Nancy McWhorter – For The Record

One Sunday, our Sunday school class decided instead of wasting our valuable Sunday school’s lesson time on class business, we would have a weekday salad-dessert luncheon.  With the help of the church’s capable kitchen staff and the class fellowship committee one of the church’s class rooms was setup for the occasion.  There was an abundance of flavorful salads, sandwiches and desserts provided by class members.

The person that brought and gave me this KEEPER recipe is our Sunday school teacher.  I highly admire and respect her. She is Bible knowledgeable and her teaching has the rare ability to bring Bible history to life.  She is so humble; I know she would not want me to reveal her name.  I will refer to her as “C”.  Several of the class members also wanted the recipe so I promised to put it in my column.

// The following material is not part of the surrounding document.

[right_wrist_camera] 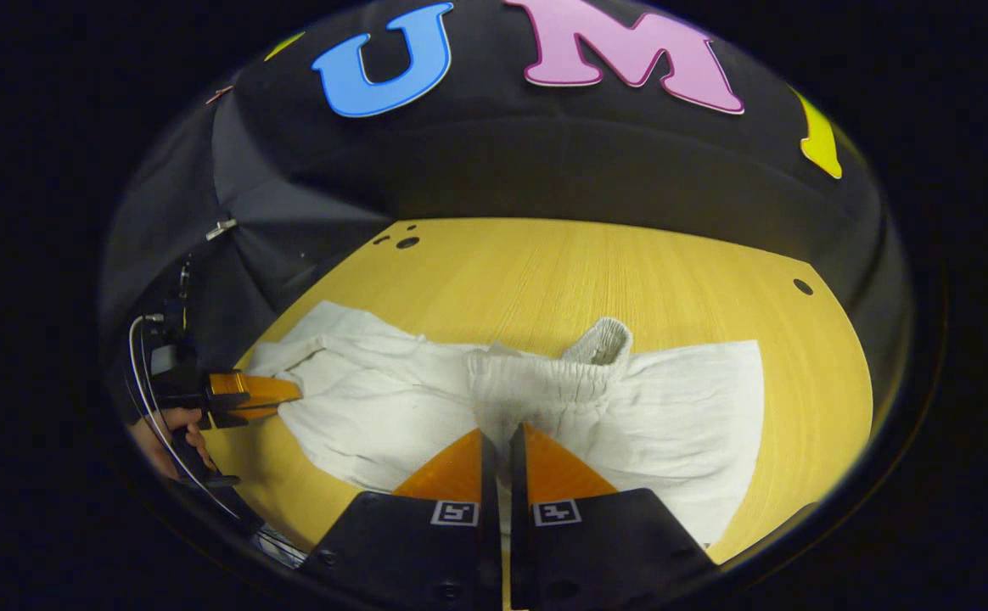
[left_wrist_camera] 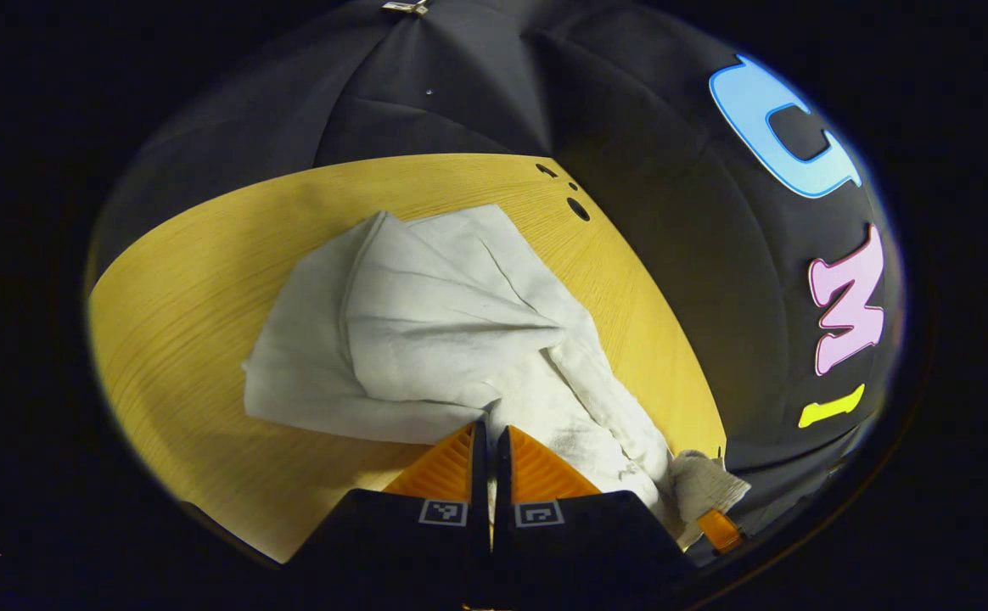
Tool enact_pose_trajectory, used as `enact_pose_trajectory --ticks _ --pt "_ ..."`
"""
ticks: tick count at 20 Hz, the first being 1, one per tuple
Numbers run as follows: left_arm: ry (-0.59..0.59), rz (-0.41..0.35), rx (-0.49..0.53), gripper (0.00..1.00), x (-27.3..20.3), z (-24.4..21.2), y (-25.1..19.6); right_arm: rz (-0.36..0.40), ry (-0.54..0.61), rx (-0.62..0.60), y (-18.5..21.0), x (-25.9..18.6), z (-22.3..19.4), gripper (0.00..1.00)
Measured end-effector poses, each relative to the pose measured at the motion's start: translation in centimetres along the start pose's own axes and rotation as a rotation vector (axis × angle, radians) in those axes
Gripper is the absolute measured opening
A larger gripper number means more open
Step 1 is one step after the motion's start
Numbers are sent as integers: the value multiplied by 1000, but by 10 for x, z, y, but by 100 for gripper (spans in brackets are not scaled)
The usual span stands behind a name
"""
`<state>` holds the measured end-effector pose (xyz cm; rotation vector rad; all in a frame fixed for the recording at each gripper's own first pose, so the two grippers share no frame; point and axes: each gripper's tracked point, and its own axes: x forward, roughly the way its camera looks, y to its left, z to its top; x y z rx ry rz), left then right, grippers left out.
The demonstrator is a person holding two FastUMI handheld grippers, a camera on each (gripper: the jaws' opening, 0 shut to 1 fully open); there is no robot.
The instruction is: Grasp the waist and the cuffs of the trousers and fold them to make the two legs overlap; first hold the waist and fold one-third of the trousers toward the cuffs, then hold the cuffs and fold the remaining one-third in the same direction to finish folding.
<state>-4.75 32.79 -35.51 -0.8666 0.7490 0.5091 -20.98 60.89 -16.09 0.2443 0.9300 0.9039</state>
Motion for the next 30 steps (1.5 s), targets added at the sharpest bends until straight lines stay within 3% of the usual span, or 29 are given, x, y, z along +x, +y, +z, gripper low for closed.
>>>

“C” did not give a measurement for the olives or pecans.  She just adds the amount of those two ingredients until it looks and taste as desired.  She did say some brand of olives taste better than others but did not name the brand that she uses.


1 (8 oz.) pkg. cream cheese, softened

½ cup mayonnaise

Pimento stuffed green-olives (brand of choice), drained & chopped

Chopped pecans

Crackers of choice


Combine cream cheese and mayonnaise; mix until smooth.  Add chopped olives and pecans.  Serve as a spread with crackers or mixture can be used as a dip.